■ Exercise prompt ■
Print every line of the listing below, starting with the line that holds "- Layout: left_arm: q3" and going on through the line that holds "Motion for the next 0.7", both included, and print nothing else.

#### Exercise inputs

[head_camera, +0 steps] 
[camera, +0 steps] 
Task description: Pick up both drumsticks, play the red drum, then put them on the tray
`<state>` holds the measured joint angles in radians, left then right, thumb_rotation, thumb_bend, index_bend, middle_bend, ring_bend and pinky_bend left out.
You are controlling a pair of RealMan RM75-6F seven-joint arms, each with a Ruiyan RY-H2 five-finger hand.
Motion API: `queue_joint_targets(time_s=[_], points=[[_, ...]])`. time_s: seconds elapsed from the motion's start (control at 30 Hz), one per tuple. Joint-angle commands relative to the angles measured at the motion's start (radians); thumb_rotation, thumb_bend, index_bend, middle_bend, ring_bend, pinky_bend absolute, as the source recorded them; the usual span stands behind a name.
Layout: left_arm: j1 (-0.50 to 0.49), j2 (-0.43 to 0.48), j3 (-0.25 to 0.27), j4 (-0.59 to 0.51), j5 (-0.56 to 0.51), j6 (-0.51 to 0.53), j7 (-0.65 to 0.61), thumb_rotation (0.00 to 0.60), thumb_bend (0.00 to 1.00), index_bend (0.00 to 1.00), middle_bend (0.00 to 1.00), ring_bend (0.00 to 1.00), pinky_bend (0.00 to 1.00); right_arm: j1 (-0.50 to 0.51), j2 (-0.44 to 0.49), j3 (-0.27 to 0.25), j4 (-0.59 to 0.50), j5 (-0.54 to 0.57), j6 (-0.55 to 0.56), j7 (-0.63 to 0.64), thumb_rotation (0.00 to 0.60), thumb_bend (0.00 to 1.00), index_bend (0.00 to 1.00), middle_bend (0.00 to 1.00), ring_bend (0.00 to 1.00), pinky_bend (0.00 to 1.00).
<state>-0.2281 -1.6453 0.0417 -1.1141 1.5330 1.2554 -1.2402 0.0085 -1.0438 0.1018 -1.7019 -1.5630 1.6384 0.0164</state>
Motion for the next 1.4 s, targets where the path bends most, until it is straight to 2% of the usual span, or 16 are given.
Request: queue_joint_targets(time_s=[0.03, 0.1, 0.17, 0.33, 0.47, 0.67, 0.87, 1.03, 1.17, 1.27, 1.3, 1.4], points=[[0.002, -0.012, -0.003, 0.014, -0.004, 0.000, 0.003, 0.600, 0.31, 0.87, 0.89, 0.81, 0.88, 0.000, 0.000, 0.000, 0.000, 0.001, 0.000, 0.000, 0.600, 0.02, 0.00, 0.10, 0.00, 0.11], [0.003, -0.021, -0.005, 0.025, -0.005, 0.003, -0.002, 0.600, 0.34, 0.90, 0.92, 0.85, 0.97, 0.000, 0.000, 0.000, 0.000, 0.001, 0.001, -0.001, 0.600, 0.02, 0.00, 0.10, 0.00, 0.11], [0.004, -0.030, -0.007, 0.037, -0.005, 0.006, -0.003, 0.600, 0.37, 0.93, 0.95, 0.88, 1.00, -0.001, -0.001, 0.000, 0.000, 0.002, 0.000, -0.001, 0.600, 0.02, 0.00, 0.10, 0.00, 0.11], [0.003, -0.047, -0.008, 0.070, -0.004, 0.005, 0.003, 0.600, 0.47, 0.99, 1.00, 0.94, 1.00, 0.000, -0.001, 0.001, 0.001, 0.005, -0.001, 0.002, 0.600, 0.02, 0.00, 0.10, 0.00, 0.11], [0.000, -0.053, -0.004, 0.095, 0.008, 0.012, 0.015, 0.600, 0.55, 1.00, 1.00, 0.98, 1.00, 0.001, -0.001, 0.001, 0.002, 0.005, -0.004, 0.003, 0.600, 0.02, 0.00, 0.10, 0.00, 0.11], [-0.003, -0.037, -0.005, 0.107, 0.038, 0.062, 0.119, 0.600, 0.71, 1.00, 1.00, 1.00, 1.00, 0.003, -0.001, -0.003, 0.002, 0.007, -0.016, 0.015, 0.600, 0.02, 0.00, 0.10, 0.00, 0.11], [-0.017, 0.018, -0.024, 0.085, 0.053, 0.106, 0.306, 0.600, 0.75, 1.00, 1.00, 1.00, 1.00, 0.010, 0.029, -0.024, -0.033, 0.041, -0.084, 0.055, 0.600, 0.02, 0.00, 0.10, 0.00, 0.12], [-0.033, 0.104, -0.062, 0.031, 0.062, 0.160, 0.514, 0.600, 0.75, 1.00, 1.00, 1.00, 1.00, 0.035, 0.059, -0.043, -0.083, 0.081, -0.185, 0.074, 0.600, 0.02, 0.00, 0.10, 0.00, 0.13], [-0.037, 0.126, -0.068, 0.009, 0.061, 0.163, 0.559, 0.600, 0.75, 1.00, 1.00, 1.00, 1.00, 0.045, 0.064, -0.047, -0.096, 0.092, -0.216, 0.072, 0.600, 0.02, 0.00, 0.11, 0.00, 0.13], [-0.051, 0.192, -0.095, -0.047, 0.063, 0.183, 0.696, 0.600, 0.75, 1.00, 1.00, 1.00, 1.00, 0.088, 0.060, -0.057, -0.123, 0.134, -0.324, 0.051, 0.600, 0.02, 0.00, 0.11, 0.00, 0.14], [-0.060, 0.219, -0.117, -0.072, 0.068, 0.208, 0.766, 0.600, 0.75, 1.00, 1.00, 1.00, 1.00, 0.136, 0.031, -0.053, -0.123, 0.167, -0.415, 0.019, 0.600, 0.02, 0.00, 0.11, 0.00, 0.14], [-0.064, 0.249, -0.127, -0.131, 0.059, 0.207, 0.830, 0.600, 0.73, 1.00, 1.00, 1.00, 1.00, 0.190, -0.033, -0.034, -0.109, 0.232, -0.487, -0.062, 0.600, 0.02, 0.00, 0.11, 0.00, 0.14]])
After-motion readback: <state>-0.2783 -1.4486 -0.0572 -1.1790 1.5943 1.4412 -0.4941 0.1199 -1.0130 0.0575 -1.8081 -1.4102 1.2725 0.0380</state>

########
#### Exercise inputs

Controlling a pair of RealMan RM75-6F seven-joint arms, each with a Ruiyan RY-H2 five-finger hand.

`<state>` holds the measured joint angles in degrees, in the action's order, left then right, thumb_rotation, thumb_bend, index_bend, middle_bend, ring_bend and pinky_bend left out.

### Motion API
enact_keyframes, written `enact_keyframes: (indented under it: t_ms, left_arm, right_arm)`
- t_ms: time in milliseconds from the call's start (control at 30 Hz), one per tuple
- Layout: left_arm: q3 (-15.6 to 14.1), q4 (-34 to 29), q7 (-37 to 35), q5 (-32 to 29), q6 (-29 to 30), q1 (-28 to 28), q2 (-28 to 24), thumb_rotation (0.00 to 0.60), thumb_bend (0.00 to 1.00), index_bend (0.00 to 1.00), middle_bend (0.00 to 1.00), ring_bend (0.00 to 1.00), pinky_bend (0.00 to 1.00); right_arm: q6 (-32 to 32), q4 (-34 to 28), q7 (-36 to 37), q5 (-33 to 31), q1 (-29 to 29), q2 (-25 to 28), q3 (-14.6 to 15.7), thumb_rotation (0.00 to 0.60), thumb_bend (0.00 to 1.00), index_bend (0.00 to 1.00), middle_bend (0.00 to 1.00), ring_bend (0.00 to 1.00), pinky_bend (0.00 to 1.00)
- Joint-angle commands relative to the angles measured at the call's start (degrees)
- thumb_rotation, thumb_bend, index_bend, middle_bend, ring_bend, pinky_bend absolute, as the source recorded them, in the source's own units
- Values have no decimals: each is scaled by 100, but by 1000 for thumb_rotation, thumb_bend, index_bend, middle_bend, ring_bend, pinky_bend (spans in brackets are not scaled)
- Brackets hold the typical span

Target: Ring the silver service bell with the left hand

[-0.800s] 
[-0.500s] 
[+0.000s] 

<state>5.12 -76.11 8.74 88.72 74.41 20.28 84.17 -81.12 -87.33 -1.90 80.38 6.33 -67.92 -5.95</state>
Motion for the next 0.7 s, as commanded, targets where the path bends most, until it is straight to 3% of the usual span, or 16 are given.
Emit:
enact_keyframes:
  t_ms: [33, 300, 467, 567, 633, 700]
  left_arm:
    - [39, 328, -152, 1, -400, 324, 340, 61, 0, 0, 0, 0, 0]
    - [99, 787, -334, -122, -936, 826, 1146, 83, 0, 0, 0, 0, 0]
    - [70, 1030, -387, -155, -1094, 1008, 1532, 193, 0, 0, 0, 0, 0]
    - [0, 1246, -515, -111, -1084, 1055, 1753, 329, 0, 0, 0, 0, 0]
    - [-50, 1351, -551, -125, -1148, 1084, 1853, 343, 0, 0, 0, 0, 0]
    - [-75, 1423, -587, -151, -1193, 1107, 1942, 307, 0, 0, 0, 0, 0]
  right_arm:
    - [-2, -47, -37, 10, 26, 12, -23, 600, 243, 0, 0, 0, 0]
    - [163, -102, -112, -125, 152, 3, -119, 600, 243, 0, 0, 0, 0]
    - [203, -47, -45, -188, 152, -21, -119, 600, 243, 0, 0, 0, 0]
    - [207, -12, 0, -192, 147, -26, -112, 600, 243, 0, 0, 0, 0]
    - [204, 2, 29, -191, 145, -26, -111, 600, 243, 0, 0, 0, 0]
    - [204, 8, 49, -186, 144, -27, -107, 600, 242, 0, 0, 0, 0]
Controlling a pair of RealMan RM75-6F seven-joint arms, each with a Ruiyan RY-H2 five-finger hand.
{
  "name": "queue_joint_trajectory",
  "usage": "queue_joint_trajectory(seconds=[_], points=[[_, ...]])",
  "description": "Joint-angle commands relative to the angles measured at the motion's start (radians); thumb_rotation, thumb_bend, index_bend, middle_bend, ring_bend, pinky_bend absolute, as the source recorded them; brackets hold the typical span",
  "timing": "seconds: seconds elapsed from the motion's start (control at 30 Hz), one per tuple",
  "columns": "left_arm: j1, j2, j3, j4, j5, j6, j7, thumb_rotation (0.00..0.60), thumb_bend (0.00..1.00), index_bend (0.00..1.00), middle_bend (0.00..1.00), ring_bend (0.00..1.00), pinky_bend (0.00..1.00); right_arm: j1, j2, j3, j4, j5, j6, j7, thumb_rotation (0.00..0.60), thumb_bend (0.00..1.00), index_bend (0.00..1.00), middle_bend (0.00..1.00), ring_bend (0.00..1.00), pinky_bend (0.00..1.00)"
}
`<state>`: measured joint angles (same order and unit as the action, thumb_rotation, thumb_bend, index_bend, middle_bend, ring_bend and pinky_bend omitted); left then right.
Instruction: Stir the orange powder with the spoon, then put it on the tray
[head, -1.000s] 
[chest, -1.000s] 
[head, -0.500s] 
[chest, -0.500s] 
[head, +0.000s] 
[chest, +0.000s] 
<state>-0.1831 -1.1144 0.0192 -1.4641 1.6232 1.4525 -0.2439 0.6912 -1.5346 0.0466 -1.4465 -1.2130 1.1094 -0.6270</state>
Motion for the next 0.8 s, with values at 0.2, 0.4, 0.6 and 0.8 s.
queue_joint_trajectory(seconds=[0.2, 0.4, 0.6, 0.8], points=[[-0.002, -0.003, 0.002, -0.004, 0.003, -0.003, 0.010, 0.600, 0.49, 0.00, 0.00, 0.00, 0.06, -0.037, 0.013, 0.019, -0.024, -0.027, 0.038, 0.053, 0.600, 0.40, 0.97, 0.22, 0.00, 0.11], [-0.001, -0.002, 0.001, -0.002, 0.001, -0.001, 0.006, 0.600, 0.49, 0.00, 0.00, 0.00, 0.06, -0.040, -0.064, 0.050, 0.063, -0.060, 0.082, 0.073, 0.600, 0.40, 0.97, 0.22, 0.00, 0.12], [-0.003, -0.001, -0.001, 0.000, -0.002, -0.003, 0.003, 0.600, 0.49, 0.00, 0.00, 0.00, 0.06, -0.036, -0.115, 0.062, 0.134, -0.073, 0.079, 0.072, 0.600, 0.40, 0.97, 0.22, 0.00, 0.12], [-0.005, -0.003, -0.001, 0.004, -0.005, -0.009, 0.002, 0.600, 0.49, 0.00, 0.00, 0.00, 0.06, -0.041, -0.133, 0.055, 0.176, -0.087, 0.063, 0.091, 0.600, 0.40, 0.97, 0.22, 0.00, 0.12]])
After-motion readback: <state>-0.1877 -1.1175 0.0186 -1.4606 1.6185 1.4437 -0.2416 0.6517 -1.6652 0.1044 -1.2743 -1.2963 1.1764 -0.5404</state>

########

■ Your response ■
- Layout: left_arm: q3 (-15.6 to 14.1), q4 (-34 to 29), q7 (-37 to 35), q5 (-32 to 29), q6 (-29 to 30), q1 (-28 to 28), q2 (-28 to 24), thumb_rotation (0.00 to 0.60), thumb_bend (0.00 to 1.00), index_bend (0.00 to 1.00), middle_bend (0.00 to 1.00), ring_bend (0.00 to 1.00), pinky_bend (0.00 to 1.00); right_arm: q6 (-32 to 32), q4 (-34 to 28), q7 (-36 to 37), q5 (-33 to 31), q1 (-29 to 29), q2 (-25 to 28), q3 (-14.6 to 15.7), thumb_rotation (0.00 to 0.60), thumb_bend (0.00 to 1.00), index_bend (0.00 to 1.00), middle_bend (0.00 to 1.00), ring_bend (0.00 to 1.00), pinky_bend (0.00 to 1.00)
- Joint-angle commands relative to the angles measured at the call's start (degrees)
- thumb_rotation, thumb_bend, index_bend, middle_bend, ring_bend, pinky_bend absolute, as the source recorded them, in the source's own units
- Values have no decimals: each is scaled by 100, but by 1000 for thumb_rotation, thumb_bend, index_bend, middle_bend, ring_bend, pinky_bend (spans in brackets are not scaled)
- Brackets hold the typical span

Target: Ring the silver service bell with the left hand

[-0.800s] 
[-0.500s] 
[+0.000s] 

<state>5.12 -76.11 8.74 88.72 74.41 20.28 84.17 -81.12 -87.33 -1.90 80.38 6.33 -67.92 -5.95</state>
Motion for the next 0.7 s, as commanded, targets where the path bends most, until it is straight to 3% of the usual span, or 16 are given.

The exercise output is complete.